• [Exercise directions] Any picture in the data below should be skipped, while every line is repeated exactly.

---------- Available data

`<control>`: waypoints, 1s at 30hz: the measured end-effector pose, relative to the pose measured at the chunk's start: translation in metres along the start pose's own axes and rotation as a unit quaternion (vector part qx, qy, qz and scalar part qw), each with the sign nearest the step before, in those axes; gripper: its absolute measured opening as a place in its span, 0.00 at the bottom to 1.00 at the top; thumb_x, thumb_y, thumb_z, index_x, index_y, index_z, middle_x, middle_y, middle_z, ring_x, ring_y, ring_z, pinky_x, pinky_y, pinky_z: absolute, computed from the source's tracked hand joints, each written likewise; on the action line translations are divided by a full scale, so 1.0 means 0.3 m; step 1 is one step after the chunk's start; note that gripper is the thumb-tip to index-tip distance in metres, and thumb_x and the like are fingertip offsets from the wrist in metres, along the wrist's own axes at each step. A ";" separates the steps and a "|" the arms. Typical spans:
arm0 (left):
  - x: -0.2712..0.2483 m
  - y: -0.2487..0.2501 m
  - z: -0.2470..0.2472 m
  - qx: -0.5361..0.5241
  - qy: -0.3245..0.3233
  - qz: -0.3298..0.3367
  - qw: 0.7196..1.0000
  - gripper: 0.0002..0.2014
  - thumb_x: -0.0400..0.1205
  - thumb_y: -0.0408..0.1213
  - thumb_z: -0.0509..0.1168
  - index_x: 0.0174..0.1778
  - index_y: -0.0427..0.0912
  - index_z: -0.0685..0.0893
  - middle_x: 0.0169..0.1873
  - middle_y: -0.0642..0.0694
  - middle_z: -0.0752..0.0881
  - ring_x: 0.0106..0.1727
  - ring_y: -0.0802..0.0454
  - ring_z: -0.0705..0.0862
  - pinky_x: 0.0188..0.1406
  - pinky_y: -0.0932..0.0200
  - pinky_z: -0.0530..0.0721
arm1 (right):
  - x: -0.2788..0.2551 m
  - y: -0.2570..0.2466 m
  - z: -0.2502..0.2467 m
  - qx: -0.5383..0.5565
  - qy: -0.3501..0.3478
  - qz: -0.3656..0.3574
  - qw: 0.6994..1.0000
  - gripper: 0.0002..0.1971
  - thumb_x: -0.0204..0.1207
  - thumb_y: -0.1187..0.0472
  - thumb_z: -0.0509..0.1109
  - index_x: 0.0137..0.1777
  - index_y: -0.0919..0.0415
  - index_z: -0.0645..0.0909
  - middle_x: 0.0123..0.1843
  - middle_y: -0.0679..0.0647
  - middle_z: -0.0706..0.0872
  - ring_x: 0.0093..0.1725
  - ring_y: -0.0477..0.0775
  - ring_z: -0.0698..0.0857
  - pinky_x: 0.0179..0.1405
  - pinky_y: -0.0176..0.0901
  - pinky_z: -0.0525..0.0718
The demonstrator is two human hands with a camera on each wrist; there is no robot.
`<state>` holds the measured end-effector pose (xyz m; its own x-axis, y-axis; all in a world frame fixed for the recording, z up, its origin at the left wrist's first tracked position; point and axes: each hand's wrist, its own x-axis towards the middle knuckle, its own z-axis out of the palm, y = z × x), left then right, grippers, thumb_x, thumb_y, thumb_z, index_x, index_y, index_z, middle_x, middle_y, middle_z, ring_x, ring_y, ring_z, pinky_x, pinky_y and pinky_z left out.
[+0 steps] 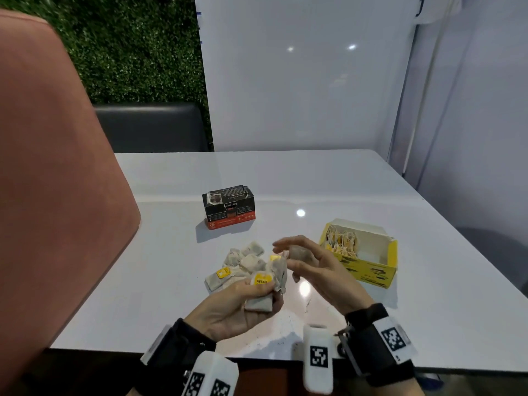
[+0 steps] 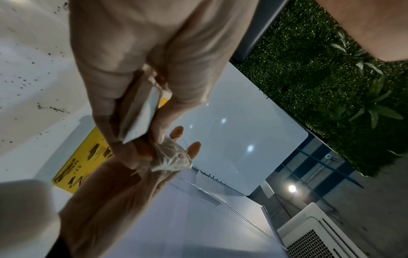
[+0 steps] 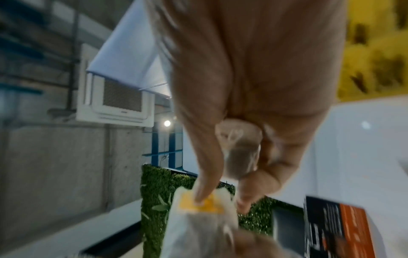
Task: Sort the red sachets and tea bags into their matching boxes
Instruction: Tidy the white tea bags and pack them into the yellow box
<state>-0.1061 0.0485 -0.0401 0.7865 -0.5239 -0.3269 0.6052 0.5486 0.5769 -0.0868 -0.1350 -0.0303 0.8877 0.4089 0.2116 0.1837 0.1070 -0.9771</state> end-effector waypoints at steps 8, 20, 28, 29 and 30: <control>0.008 -0.002 -0.007 -0.059 0.043 -0.022 0.997 0.25 0.81 0.52 0.57 0.62 0.34 0.82 0.46 0.34 0.83 0.45 0.41 0.81 0.51 0.45 0.85 | 0.028 -0.076 -0.002 -0.137 -0.042 0.038 0.989 0.09 0.75 0.62 0.71 0.46 0.68 0.79 0.33 0.50 0.79 0.29 0.43 0.73 0.27 0.33 0.69; 0.001 -0.003 0.017 -0.016 0.019 -0.011 1.000 0.21 0.81 0.46 0.57 0.54 0.32 0.87 0.45 0.36 0.83 0.43 0.44 0.84 0.54 0.45 0.85 | 0.070 -0.039 0.031 -0.242 -0.022 0.121 0.963 0.10 0.78 0.65 0.65 0.59 0.60 0.77 0.47 0.53 0.83 0.40 0.50 0.81 0.35 0.39 0.79; 0.003 -0.024 0.009 0.007 0.030 -0.012 0.999 0.09 0.79 0.33 0.62 0.52 0.32 0.82 0.41 0.36 0.83 0.39 0.44 0.86 0.52 0.44 0.86 | 0.003 -0.018 -0.014 0.072 0.007 0.062 0.995 0.13 0.80 0.74 0.58 0.62 0.71 0.76 0.58 0.69 0.85 0.58 0.65 0.86 0.64 0.54 0.83; 0.004 -0.025 0.011 -0.004 0.029 -0.021 0.999 0.11 0.80 0.36 0.63 0.54 0.32 0.81 0.41 0.35 0.82 0.39 0.43 0.85 0.51 0.43 0.87 | 0.001 -0.016 -0.012 0.048 0.013 0.044 0.998 0.10 0.80 0.74 0.59 0.59 0.71 0.76 0.57 0.70 0.85 0.57 0.66 0.86 0.64 0.58 0.82; 0.004 -0.024 0.010 -0.023 0.021 -0.033 0.999 0.15 0.81 0.41 0.64 0.55 0.31 0.81 0.42 0.34 0.82 0.39 0.42 0.85 0.50 0.43 0.87 | 0.001 -0.018 -0.010 0.012 0.009 0.026 1.000 0.07 0.79 0.74 0.60 0.55 0.72 0.76 0.56 0.69 0.86 0.57 0.66 0.86 0.64 0.60 0.82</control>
<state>-0.1100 0.0419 -0.0424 0.7490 -0.5320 -0.3950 0.6598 0.5437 0.5187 -0.0861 -0.1382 -0.0251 0.9031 0.3983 0.1606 0.1273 0.1089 -0.9859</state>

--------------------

• [Result of the task]
`<control>`: waypoints, 1s at 30hz: the measured end-effector pose, relative to the pose measured at the chunk's start: translation in metres along the start pose's own axes and rotation as a unit quaternion (vector part qx, qy, qz and scalar part qw), each with the sign nearest the step before, in those axes; gripper: its absolute measured opening as a place in its span, 0.00 at the bottom to 1.00 at the top; thumb_x, thumb_y, thumb_z, index_x, index_y, index_z, middle_x, middle_y, middle_z, ring_x, ring_y, ring_z, pinky_x, pinky_y, pinky_z: absolute, computed from the source's tracked hand joints, each written likewise; on the action line translations are divided by a full scale, so 1.0 means 0.3 m; step 1 is one step after the chunk's start; note that gripper is the thumb-tip to index-tip distance in metres, and thumb_x and the like are fingertip offsets from the wrist in metres, along the wrist's own axes at each step. A ";" separates the steps and a "|" the arms. Typical spans:
arm0 (left):
  - x: -0.2712..0.2483 m
  - y: -0.2487..0.2501 m
  - z: -0.2470..0.2472 m
  - qx: -0.5361..0.5241
  - qy: -0.3245..0.3233
  - qz: -0.3298..0.3367
  - qw: 0.7196..1.0000
  - gripper: 0.0002..0.2014
  - thumb_x: -0.0400..0.1205
  - thumb_y: -0.0408..0.1213
  - thumb_z: -0.0509..0.1168
  - index_x: 0.0174..0.1778
  - index_y: -0.0427..0.0912
  - index_z: -0.0685..0.0893
  - middle_x: 0.0169..0.1873
  - middle_y: -0.0642..0.0694
  - middle_z: -0.0752..0.0881
  - ring_x: 0.0106..0.1727
  - ring_y: -0.0802..0.0454
  - ring_z: -0.0705..0.0862
  - pinky_x: 0.0188..0.1406
  - pinky_y: -0.0932..0.0200
  - pinky_z: -0.0530..0.0721
arm1 (right):
  - x: -0.2788..0.2551 m
  - y: -0.2570..0.2466 m
  - z: -0.2502..0.2467 m
  - qx: -0.5383..0.5565
  - qy: -0.3501..0.3478
  - qz: -0.3656..0.3574
  - qw: 0.6994..1.0000
  - gripper: 0.0002..0.1971
  - thumb_x: -0.0204..0.1207
  - thumb_y: -0.1187..0.0472
  - thumb_z: -0.0509..0.1109
  - index_x: 0.0137..0.1777
  - index_y: -0.0919..0.0415
  - index_z: -0.0645..0.0909
  - middle_x: 0.0123..0.1843
  - middle_y: -0.0679..0.0647
  - middle_z: -0.0706..0.0872
  - ring_x: 0.0093..0.1725
  - ring_y: -0.0477..0.0775
  - ring_z: -0.0698..0.0857
  - pinky_x: 0.0179..0.1405
  - pinky_y: -0.0176..0.0901
  - pinky_z: -0.0525..0.0718
The demonstrator is two human hands with a camera on each wrist; there is no robot.
`<state>` holds the measured end-effector pose (xyz m; its own x-axis, y-axis; all in a world frame fixed for the recording, z up, its origin at the left wrist's first tracked position; point and axes: each hand's wrist, its own x-axis towards the middle knuckle, its own z-axis out of the palm, y = z × x), left then right, grippers, thumb_x, thumb_y, thumb_z, index_x, index_y, index_z, middle_x, middle_y, middle_z, ring_x, ring_y, ring_z, pinky_x, pinky_y and pinky_z left out.
[+0 steps] 
[+0 steps] 
[+0 steps] 
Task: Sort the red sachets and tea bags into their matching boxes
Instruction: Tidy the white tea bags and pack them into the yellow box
<state>-0.1061 0.0485 -0.0401 0.7865 -0.5239 -0.3269 0.6052 0.5486 0.5769 -0.0868 -0.1350 -0.0303 0.8877 0.4089 0.2116 0.1837 0.1070 -0.9771</state> end-effector waypoints at steps 8, 20, 28, 29 and 30: <control>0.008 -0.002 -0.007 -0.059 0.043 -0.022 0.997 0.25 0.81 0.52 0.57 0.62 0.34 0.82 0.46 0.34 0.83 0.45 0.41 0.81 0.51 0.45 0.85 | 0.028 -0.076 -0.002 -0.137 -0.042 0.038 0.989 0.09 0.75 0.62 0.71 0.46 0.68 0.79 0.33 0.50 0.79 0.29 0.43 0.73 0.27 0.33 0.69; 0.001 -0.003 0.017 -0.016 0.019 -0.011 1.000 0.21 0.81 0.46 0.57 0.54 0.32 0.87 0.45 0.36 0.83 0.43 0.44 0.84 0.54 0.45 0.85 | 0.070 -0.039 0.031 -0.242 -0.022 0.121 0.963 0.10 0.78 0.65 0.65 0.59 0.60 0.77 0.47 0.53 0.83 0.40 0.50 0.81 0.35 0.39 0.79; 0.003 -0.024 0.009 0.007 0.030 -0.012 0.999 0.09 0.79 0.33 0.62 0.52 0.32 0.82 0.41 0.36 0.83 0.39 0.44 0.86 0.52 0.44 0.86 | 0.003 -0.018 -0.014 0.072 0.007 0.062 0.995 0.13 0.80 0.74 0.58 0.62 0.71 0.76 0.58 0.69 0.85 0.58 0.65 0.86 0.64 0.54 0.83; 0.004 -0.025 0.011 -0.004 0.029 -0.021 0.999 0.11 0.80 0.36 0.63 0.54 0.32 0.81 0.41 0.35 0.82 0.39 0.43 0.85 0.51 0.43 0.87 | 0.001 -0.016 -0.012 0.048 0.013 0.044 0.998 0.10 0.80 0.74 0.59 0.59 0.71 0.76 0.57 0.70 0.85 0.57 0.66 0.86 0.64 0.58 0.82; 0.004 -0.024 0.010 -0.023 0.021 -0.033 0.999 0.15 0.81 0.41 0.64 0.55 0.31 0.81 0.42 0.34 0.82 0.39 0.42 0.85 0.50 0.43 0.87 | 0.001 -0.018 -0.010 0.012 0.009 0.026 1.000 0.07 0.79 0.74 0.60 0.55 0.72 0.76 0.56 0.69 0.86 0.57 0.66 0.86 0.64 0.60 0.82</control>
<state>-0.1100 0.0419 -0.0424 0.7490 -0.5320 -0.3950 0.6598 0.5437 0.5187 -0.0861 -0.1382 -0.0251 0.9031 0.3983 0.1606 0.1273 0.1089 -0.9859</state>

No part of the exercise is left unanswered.